C’est dans cette stratégie de gestion de la rareté que s’ inscrit ce vrai-faux documentaire réalisé par le Britannique Simone Levene, réputé pour sa maîtrise des «mockumentaries» (documentaires parodiques) et dont Georges Mohammed-Chérif, fondateur et directeur de création de Buzzman, a défendu le format long. «Whopper black-out» n’est pas un film potache, c’est une comédie réaliste dans un format documentaire. «L’humour ne vient pas du jeu des acteurs, totalement crédibles dans leur personnage, mais de la situation absurde», décrit Romain Pergeaux, qui salue le montage au cordeau d’Adriana Legay. Le film est réalisé à partir d’images libres de droits, d’archives de la marque, de témoignages et d’interviews de comédiens jouant des personnages. «L’enjeu, c’était que les comédiens ne surjouent pas et reste premier degré pour qu’il y ait une forme de véracité», indique Romain Pergeaux. Pour le garantir, les acteurs ont pu répéter leur rôle avant le tournage, qui a duré trois jours.   

Stratégie de la rareté nourrie

«Ce travail sur la marque vise à créer une proximité de ton sans démagogie et avec cet humour décalé. Dans toutes les prises de parole et les mécaniques que nous avons engagées, nous avons nourri cette stratégie de la rareté, du manque et de l’“iconicité”» pointe Thomas Granger. A l'instar de l'opération «Whopper move out», qui proposait aux fans les plus fervents un déménagement à côté d’un Burger King. Ou – on s'en souvient – la réponse fulgurante de Buzzman à TBWA Paris, agence de McDonald's, pointant dans une publicité la domination territoriale de son client et donc sa proximité. Et en réponse des fans prêts à tout pour manger un Whopper, même à parcourir 258 kilomètres, et en se donnant un peu de force avec un café commandé au McDrive…

Une réalité qui va changer avec le rachat fin 2015 de l'enseigne Quick par Burger King. «Nous aurons près de 120 restaurants à la fin 2016, à raison de 3 à 4 restaurants transformés et rouverts par semaine, et autour de 250 fin 2017» annonce Béatrice Roux, directrice marketing.

Du coup, Burger King peut désormais envisager une communication plus grand public. L'enseigne a d'ailleurs fait avec Buzzman sa première campagne en affichage et en télévision, l'été dernier, avec un premier film, «La Découverte du feu», qui en appelle à nos ancètres préhistoriques pour vanter la cuisson à la flamme de ses burgers, sur une tonalité tout aussi délirante.  

«Jouer la connivence et l'engagement avec nos fans»

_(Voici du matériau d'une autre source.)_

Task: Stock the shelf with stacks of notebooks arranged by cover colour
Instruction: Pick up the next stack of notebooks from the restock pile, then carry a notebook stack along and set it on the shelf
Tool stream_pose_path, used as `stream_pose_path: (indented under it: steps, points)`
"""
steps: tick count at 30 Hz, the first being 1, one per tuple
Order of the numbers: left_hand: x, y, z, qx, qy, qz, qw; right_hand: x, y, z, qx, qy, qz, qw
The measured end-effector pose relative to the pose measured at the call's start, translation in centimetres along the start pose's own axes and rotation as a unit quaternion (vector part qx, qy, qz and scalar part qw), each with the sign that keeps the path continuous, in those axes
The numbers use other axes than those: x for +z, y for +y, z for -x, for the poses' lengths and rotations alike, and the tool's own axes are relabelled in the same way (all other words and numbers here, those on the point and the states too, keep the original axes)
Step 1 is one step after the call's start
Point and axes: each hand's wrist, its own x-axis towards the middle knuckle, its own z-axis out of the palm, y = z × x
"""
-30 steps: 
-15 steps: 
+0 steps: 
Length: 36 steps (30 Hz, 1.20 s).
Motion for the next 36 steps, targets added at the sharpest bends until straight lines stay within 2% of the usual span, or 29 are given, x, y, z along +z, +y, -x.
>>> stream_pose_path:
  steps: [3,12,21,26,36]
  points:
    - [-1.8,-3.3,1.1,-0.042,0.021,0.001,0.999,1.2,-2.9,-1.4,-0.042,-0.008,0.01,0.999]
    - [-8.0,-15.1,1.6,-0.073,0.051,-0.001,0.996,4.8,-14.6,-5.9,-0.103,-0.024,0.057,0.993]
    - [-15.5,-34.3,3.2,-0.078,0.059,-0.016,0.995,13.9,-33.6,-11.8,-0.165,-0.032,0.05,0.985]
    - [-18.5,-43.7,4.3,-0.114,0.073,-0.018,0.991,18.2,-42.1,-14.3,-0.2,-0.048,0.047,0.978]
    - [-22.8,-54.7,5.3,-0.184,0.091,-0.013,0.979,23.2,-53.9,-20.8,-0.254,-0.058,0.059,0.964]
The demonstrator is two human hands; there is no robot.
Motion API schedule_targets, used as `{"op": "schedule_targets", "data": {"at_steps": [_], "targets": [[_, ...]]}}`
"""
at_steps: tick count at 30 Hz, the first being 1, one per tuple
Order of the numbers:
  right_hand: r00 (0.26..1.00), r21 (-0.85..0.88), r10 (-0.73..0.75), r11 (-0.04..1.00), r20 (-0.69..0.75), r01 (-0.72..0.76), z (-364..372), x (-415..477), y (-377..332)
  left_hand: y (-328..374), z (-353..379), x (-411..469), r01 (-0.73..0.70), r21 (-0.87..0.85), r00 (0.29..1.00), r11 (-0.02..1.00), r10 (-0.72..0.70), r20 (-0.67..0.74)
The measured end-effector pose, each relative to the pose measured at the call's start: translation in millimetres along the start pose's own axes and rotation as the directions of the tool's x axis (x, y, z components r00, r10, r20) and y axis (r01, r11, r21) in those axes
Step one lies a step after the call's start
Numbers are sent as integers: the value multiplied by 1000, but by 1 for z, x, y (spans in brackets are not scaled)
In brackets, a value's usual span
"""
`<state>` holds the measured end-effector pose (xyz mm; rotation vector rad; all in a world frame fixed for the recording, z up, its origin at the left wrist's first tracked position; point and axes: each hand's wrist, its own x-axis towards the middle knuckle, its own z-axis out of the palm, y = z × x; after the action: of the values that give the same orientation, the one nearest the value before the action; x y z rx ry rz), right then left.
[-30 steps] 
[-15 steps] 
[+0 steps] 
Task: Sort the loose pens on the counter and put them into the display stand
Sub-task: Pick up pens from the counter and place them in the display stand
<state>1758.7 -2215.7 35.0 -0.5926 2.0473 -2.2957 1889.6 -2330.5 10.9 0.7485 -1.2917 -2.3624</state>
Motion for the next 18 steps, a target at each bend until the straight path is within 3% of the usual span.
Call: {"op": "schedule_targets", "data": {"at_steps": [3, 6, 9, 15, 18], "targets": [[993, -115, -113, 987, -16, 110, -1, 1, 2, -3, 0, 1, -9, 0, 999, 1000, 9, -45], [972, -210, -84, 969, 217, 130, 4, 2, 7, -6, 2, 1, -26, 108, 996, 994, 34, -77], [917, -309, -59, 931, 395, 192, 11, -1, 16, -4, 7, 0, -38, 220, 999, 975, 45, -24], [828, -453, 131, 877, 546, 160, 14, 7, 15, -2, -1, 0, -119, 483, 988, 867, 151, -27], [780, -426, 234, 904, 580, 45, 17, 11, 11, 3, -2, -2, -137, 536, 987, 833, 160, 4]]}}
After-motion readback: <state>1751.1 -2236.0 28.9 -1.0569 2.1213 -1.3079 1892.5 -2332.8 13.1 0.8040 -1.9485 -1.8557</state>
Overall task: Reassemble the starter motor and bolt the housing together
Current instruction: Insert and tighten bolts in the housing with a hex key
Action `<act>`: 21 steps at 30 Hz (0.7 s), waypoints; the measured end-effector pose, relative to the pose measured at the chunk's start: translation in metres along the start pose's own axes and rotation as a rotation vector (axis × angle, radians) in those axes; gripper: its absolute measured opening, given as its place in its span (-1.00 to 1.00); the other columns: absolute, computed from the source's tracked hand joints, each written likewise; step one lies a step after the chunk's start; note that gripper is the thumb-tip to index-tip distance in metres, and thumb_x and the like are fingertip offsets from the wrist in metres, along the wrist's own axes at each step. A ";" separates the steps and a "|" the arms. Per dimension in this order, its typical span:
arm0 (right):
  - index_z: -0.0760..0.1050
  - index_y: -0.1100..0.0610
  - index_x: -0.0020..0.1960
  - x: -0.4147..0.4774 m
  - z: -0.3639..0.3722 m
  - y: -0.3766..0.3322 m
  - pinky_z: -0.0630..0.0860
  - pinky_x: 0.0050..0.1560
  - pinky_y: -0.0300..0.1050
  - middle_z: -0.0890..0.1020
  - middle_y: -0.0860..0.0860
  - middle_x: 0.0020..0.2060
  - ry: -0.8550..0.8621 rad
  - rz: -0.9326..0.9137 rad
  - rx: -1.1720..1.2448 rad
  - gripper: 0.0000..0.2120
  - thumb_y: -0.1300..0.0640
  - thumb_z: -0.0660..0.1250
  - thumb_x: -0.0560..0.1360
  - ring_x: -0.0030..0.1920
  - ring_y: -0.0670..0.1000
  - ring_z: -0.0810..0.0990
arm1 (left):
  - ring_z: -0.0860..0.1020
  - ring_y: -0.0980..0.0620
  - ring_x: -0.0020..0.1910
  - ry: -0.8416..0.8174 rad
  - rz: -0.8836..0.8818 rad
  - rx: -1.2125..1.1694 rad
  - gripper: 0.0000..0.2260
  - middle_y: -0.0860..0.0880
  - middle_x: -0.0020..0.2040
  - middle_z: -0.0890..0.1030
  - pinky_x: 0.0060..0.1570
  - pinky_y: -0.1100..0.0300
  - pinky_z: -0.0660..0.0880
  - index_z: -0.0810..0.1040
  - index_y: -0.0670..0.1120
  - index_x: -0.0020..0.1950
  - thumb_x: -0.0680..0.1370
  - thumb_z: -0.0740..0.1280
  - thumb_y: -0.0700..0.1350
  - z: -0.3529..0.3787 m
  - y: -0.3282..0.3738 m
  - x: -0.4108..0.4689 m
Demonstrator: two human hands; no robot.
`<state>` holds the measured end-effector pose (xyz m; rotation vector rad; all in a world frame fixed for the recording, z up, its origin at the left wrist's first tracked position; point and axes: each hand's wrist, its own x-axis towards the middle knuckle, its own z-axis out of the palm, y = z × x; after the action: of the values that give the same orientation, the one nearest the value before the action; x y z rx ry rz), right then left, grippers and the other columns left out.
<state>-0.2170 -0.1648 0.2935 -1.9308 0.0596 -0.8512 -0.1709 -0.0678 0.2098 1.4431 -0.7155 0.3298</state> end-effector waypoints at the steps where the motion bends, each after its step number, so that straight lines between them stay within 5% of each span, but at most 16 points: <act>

Béatrice Roux, directrice marketing de Burger King

 

«Pour émerger face à McDonald's et Quick, il fallait prendre des chemins de traverse. Les études montraient une forte attente du retour en France de Burger King notamment chez les hommes de 18 à 34 ans. Le choix stratégique a donc été de privilégier cette cible masculine, à la fois en termes d’offres (avec des gammes courtes permettant de mettre en avant le produit iconique Whopper) et sur le terrain de la communication. Avec cette contrainte d’un très faible maillage de l’enseigne sur le territoire lors de son relancement. Burger King a choisi d’assumer cette réalité en jouant la connivence avec ses fans par des contenus visant à susciter leur attention (campagne de tweets sur les bâches des restaurants en travaux, jeu coupe-file, opération “Move Out”, réponse à la campagne de McDo…) et leur engagement, comme ce documentaire parodique, «Whopper black-out», diffusé sur les réseaux sociaux. Quasiment sans achat médias, il a généré 5 millions de vues en cumulé, 15 000 partages sur les réseaux sociaux et 110 parutions médias, soit 30 millions de contacts. Avec le rachat des restaurants Quick, nous allons désormais élargir notre communication aux 25-49 ans, cœur de cible du fast-food, en investissant les médias nationaux. Mais nous ne laisserons pas tomber notre cible initiale grâce à des formats innovants sur le web.